*Task directions*. Among the entries below, find the lines with the word "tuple" and return them.

*Source data*.
- - - -

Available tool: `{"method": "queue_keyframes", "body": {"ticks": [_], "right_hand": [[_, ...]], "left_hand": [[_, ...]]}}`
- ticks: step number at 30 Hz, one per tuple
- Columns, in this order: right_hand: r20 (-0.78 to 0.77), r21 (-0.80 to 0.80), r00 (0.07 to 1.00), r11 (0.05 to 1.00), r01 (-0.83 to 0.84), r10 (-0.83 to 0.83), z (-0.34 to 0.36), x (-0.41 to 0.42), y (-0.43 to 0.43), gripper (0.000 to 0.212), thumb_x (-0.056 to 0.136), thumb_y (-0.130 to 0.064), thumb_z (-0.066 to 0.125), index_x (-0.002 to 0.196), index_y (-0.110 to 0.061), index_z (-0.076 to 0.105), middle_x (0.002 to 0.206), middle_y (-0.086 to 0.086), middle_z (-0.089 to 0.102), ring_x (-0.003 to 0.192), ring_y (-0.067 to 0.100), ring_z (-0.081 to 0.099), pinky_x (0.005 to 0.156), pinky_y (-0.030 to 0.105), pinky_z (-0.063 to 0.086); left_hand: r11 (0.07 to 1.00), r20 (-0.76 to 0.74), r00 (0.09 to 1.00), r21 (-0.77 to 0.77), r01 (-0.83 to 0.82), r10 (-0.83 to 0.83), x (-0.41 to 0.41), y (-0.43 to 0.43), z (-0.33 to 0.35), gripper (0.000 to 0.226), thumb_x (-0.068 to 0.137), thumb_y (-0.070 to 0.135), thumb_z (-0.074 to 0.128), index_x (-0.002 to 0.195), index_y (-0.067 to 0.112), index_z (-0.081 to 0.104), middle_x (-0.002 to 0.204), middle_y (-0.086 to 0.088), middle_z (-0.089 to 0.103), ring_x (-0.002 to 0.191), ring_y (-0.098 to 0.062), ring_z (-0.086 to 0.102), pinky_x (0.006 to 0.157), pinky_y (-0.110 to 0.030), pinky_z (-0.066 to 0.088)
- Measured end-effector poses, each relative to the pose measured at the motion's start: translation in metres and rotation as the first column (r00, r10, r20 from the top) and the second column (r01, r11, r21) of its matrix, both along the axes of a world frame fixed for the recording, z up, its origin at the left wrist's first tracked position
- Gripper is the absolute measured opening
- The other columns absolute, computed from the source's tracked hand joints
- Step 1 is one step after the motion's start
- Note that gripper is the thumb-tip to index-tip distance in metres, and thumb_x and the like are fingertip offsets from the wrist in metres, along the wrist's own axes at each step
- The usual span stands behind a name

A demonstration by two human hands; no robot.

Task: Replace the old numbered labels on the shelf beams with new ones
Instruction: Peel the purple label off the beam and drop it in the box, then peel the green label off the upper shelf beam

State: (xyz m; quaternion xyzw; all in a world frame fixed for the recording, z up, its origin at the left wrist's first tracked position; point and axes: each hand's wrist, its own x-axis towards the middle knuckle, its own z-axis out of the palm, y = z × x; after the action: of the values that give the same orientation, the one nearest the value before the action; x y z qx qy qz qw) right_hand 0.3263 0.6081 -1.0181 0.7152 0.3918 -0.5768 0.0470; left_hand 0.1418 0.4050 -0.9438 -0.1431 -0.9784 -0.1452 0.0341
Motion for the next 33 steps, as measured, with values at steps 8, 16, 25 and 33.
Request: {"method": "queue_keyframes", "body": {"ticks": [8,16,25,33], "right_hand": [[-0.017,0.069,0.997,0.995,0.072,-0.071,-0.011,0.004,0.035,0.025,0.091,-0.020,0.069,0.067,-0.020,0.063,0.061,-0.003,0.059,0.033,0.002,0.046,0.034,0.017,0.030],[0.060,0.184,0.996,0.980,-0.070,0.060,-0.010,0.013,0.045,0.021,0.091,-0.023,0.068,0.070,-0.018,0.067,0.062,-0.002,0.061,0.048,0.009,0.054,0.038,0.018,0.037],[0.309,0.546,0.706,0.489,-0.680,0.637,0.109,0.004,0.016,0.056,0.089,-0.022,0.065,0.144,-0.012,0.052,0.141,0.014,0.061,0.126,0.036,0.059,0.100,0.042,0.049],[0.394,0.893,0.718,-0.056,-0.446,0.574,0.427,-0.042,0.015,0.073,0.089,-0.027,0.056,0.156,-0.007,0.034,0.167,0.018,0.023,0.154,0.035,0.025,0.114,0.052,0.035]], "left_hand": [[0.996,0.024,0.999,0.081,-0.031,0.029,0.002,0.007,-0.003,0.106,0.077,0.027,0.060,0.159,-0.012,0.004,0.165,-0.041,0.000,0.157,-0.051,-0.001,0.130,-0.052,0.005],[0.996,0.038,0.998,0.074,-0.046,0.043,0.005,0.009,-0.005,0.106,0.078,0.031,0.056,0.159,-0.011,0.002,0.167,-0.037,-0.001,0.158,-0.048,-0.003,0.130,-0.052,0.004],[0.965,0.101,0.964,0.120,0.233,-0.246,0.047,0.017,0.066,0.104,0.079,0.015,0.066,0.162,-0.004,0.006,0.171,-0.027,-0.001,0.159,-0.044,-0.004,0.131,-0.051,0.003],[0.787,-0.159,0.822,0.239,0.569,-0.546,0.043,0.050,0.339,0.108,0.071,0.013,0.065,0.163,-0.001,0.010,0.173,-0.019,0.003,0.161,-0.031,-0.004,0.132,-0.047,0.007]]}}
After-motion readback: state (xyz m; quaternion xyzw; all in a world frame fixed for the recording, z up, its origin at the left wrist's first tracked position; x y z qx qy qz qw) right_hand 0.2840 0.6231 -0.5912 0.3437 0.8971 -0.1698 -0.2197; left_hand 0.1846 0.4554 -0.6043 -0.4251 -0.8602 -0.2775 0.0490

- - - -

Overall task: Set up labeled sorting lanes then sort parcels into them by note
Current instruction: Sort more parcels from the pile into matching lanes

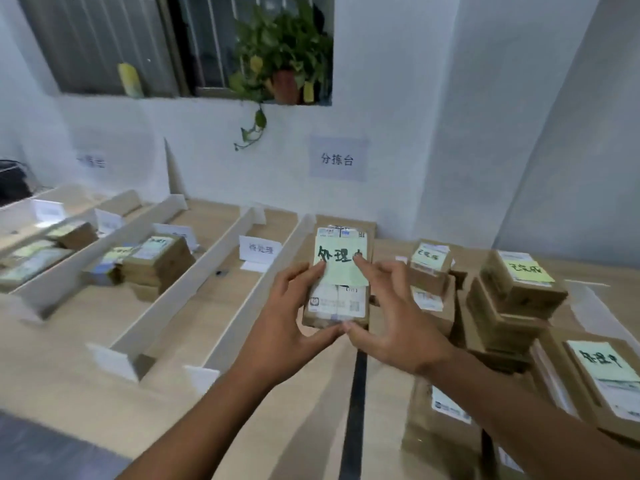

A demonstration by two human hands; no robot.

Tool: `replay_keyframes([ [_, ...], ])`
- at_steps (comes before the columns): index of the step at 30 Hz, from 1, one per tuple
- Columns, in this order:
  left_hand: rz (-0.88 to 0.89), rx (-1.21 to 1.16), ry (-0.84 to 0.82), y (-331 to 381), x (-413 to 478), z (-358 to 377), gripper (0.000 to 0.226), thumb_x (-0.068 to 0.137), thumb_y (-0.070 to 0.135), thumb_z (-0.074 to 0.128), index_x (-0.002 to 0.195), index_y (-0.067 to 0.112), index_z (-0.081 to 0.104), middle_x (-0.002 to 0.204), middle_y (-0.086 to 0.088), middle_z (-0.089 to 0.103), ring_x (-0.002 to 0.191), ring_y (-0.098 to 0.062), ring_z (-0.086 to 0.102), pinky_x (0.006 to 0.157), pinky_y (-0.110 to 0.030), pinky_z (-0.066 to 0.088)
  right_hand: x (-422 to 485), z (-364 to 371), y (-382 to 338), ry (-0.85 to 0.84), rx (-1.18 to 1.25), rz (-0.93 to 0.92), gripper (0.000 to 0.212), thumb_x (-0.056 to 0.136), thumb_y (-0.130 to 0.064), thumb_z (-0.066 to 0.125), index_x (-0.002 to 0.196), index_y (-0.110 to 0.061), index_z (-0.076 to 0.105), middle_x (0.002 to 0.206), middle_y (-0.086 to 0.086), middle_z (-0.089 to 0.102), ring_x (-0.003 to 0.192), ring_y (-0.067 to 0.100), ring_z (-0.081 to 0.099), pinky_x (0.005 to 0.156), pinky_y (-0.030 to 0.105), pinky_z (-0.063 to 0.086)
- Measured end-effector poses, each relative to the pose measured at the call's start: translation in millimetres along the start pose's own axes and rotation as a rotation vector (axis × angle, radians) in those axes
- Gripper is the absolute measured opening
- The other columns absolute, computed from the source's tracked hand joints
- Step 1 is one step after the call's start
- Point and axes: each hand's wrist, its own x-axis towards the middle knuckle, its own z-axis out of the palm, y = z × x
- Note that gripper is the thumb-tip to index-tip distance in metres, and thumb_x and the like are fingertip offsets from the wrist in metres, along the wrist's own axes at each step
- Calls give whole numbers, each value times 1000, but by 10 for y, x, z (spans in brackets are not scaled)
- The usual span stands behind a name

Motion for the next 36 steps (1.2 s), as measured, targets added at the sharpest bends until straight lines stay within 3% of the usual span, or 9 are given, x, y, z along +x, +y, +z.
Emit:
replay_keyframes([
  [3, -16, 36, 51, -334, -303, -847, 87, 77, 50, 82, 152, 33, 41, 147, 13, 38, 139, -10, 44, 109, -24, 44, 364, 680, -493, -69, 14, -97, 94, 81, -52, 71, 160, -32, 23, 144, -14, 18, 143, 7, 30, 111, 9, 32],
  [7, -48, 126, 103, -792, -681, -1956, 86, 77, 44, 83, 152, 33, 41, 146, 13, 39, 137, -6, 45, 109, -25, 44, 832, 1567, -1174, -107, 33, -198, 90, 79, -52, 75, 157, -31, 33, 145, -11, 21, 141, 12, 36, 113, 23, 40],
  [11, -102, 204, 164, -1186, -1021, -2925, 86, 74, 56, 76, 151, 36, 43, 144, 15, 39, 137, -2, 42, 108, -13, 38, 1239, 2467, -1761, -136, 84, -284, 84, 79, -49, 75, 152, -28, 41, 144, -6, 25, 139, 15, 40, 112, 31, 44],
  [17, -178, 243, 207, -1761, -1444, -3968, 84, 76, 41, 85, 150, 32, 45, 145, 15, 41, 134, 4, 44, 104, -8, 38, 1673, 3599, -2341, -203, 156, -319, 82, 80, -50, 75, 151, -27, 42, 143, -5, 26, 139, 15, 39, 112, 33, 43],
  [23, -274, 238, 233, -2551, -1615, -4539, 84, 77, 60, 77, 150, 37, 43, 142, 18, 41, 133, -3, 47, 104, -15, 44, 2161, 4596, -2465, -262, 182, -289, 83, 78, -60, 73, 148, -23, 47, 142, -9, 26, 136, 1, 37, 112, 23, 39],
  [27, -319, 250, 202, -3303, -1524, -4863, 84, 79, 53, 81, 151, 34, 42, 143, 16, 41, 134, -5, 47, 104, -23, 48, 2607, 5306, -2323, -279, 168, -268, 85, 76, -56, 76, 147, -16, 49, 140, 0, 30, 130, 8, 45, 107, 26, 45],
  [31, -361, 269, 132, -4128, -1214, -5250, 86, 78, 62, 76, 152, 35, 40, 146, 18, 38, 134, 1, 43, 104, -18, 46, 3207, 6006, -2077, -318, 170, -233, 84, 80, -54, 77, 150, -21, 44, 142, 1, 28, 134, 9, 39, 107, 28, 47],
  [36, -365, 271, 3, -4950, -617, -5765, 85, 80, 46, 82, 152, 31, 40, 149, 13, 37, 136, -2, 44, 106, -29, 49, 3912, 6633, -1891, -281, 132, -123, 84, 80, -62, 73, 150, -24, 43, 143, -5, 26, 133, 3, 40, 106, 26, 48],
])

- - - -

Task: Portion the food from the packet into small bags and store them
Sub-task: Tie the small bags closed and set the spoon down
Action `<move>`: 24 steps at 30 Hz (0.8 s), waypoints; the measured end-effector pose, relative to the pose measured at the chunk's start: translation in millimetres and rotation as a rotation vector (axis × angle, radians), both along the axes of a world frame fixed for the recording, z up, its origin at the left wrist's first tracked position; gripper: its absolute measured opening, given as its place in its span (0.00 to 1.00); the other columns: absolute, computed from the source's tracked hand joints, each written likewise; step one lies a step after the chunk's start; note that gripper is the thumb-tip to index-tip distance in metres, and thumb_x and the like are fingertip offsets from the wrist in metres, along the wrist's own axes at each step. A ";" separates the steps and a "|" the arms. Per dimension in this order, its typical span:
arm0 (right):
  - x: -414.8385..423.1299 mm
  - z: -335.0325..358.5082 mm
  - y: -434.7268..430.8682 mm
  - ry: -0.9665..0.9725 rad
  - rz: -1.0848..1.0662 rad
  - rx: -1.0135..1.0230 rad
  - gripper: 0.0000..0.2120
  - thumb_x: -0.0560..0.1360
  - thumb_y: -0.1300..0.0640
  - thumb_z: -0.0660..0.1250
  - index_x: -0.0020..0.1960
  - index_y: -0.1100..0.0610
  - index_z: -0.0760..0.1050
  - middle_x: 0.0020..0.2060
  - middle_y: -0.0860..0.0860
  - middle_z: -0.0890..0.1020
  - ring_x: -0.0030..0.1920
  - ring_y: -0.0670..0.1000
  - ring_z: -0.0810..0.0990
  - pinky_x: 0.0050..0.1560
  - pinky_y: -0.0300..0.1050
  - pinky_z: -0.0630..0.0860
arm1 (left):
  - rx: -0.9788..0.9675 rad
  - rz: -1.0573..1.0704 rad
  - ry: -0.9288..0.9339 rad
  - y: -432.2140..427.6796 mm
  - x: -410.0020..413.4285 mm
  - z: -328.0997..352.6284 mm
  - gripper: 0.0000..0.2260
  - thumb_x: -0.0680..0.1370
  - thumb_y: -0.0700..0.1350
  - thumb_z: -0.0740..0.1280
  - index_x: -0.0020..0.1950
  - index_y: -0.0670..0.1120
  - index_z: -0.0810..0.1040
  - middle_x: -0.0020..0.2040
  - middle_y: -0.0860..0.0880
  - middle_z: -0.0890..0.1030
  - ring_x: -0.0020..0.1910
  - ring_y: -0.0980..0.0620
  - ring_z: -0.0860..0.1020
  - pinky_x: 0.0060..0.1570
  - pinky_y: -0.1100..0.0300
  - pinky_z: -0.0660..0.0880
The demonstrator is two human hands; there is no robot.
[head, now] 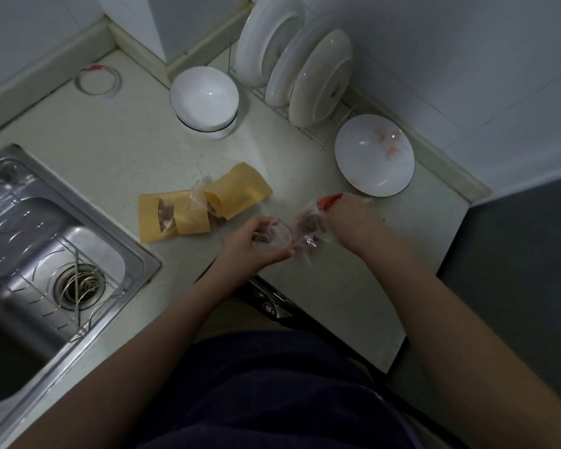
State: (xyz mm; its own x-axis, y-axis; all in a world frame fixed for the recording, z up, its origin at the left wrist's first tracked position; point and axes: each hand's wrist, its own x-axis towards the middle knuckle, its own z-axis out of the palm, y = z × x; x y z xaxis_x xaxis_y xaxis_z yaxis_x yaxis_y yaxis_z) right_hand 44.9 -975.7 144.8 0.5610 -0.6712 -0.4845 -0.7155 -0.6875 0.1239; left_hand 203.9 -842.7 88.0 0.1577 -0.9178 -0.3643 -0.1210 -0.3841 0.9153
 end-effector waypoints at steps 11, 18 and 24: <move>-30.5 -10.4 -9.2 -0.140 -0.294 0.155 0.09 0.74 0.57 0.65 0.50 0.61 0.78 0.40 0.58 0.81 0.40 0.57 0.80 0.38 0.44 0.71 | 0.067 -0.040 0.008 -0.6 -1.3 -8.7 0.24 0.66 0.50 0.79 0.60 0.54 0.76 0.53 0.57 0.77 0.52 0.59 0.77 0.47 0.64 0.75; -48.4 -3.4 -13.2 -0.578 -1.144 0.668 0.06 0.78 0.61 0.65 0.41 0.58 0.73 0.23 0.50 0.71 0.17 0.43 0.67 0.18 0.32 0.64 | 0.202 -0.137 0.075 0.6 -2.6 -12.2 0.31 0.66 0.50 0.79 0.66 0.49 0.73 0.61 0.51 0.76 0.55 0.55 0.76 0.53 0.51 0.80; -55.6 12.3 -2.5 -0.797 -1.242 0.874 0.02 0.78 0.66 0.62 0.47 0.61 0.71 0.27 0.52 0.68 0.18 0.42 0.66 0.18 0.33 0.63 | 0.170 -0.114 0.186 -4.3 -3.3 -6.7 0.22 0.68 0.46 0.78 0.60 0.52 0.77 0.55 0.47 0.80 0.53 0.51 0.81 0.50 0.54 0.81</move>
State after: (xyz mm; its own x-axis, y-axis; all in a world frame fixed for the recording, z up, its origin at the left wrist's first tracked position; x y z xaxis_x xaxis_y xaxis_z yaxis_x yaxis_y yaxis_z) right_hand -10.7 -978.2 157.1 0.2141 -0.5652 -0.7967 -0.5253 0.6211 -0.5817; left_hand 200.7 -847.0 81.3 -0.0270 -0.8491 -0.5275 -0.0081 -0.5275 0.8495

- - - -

*Reply to the task*.
- ticks: step number at 30 Hz, one per tuple
- at_steps (comes before the columns): index of the step at 30 Hz, from 1, one per tuple

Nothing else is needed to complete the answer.